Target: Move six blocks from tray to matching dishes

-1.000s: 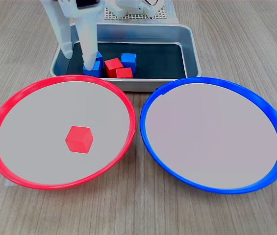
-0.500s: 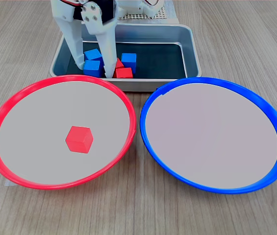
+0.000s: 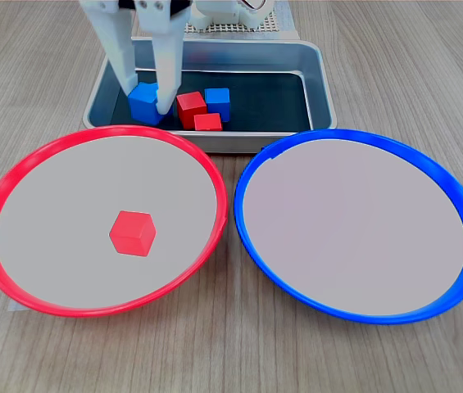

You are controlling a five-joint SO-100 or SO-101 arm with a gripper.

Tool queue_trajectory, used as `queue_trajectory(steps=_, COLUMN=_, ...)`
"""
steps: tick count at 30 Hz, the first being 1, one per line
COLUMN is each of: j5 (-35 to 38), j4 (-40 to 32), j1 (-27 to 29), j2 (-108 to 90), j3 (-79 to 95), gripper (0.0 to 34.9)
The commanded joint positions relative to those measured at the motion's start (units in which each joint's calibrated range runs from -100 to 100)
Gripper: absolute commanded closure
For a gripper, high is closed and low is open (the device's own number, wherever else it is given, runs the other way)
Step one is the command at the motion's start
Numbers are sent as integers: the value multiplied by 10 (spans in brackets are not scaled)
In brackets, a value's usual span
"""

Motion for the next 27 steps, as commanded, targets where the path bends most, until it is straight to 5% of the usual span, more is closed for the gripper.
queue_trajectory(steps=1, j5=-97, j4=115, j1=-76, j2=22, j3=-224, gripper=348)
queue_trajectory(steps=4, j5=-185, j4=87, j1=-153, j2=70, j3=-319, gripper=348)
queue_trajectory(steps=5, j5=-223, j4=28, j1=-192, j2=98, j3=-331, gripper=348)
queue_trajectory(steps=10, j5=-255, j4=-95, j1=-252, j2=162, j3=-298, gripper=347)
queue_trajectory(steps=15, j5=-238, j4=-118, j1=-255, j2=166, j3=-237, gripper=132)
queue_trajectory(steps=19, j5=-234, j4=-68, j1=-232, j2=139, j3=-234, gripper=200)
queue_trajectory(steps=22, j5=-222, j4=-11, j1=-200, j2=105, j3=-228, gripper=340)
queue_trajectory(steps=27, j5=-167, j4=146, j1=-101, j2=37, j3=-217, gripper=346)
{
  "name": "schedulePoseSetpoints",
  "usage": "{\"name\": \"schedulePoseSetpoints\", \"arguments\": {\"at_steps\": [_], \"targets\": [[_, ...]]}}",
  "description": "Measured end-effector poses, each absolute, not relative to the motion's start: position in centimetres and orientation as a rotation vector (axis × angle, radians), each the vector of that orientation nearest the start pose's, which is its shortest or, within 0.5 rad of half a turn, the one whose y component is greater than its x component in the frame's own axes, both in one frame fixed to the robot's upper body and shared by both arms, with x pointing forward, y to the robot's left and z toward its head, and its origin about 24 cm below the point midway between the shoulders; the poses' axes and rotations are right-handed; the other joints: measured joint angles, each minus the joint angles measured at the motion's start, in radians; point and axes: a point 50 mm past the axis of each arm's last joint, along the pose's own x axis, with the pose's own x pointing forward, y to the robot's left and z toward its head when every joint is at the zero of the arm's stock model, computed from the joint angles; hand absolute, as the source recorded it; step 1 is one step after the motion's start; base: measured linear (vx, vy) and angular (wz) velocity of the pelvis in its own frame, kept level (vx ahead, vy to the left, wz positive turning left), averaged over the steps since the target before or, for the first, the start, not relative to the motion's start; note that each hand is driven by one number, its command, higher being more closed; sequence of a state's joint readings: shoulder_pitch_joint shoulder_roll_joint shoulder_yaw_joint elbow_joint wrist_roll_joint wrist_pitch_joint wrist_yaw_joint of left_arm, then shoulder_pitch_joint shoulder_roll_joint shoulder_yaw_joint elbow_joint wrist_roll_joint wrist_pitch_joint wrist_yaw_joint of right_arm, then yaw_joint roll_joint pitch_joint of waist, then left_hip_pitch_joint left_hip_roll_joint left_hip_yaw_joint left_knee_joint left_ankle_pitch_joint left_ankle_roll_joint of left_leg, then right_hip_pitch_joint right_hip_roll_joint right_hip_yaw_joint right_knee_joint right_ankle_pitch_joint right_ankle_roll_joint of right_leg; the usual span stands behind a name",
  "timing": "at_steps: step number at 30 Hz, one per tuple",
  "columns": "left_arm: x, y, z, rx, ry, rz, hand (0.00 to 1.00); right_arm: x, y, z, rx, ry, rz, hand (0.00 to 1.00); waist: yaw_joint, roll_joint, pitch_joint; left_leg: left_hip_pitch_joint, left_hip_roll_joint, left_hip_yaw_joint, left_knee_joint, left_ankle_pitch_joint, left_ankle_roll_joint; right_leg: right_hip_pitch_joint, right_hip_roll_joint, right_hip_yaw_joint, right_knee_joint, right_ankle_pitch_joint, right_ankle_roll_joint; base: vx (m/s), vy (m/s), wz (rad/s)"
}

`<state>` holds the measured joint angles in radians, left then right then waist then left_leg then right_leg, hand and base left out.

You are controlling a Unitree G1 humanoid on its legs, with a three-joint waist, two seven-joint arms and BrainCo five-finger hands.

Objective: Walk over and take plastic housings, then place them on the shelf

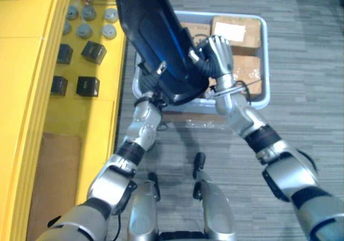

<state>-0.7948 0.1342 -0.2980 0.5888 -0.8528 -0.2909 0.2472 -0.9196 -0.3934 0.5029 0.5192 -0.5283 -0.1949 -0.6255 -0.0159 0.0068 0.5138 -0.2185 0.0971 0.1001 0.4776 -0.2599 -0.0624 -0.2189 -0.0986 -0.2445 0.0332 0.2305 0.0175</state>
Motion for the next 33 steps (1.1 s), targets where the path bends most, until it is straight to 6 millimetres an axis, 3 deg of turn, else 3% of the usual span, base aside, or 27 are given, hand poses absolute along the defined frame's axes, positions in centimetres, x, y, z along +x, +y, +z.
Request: {"name": "schedulePoseSetpoints", "arguments": {"at_steps": [5,9,12,16,28,31,33], "targets": [[35.8,9.5,12.9,-0.512,-0.22,-0.058,1.0,34.9,-9.2,18.2,-0.771,-0.793,-0.048,0.0,0.003,-0.012,-0.01,0.095,0.003,0.011,-0.04,0.0,0.0,0.086,0.007,0.001,-0.031,0.0,0.001,0.01,0.071,-0.03],[34.3,10.0,11.7,-0.301,-0.273,0.042,1.0,33.0,-9.9,15.9,-0.52,-0.664,-0.032,0.0,0.006,-0.042,-0.062,0.127,0.011,0.019,-0.057,-0.002,-0.004,0.121,0.017,0.002,-0.063,0.001,0.001,-0.01,0.036,-0.04],[33.6,10.5,10.4,-0.192,-0.266,0.108,1.0,31.8,-10.7,15.5,-0.405,-0.635,-0.044,0.0,0.002,-0.043,-0.097,0.159,0.013,0.025,-0.073,-0.003,-0.005,0.151,0.018,0.005,-0.078,0.001,0.002,0.02,0.045,-0.06],[32.1,12.2,7.7,-0.064,-0.215,0.24,1.0,29.7,-13.5,15.3,-0.225,-0.598,-0.122,0.0,0.0,-0.047,-0.16,0.202,0.015,0.053,-0.105,-0.006,-0.008,0.175,0.019,0.033,-0.101,0.003,0.006,0.0,0.068,-0.2],[28.5,16.8,5.2,0.101,-0.215,0.537,1.0,25.8,-20.9,12.3,0.027,-0.462,-0.267,0.0,-0.006,-0.044,-0.195,0.225,0.016,0.078,-0.123,-0.012,-0.01,0.183,0.023,0.057,-0.113,0.0,0.014,-0.01,0.031,-0.06],[26.7,18.2,5.6,0.053,-0.273,0.608,1.0,23.6,-22.6,9.2,0.103,-0.344,-0.322,0.0,-0.006,-0.041,-0.211,0.223,0.015,0.08,-0.13,-0.013,-0.009,0.177,0.023,0.056,-0.113,0.002,0.016,0.02,0.043,0.01],[24.4,18.6,6.3,-0.009,-0.348,0.63,1.0,21.4,-23.3,5.4,0.209,-0.203,-0.397,0.0,-0.009,-0.037,-0.225,0.221,0.014,0.09,-0.14,-0.013,-0.009,0.168,0.023,0.059,-0.113,-0.001,0.02,0.02,0.039,-0.05]]}}
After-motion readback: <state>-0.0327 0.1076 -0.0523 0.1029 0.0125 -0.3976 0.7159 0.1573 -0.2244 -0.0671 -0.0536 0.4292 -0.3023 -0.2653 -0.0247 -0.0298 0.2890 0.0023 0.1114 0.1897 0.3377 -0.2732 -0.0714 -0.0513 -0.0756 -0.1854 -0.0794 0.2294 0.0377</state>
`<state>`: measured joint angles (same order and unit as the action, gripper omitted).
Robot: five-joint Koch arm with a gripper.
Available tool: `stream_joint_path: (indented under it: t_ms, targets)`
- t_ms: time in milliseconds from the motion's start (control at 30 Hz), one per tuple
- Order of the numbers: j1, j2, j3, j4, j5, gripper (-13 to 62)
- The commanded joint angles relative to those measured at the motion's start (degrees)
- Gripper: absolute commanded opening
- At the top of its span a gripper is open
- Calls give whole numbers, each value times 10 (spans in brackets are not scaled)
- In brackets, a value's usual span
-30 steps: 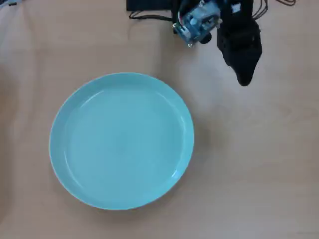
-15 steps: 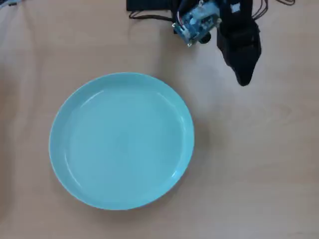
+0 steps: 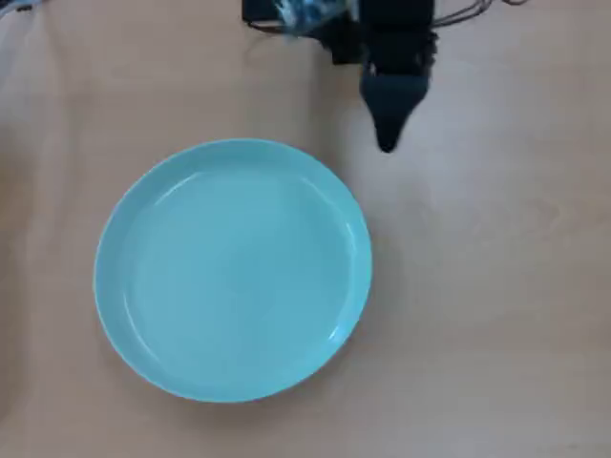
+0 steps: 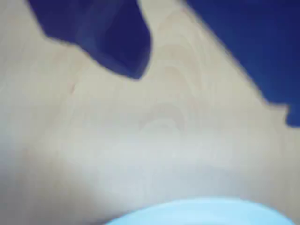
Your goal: Move the green bowl from right to left
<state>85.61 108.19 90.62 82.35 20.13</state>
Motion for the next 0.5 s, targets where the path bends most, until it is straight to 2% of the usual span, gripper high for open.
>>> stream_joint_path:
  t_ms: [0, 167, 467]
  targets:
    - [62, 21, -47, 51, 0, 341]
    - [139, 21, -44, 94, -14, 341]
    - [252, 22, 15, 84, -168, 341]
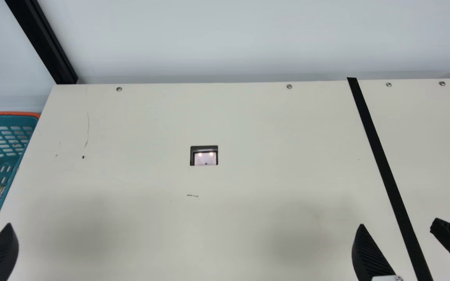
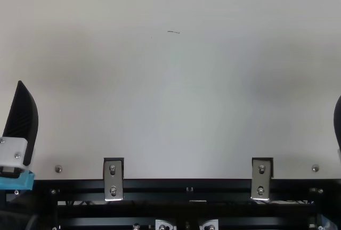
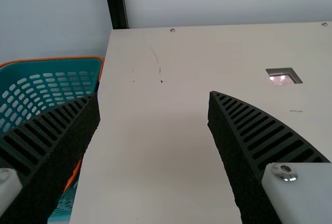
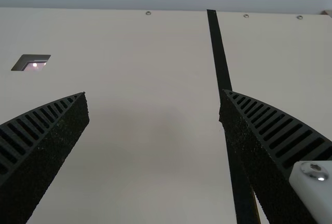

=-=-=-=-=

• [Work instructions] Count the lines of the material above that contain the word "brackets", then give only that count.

• [Completed exercise] 4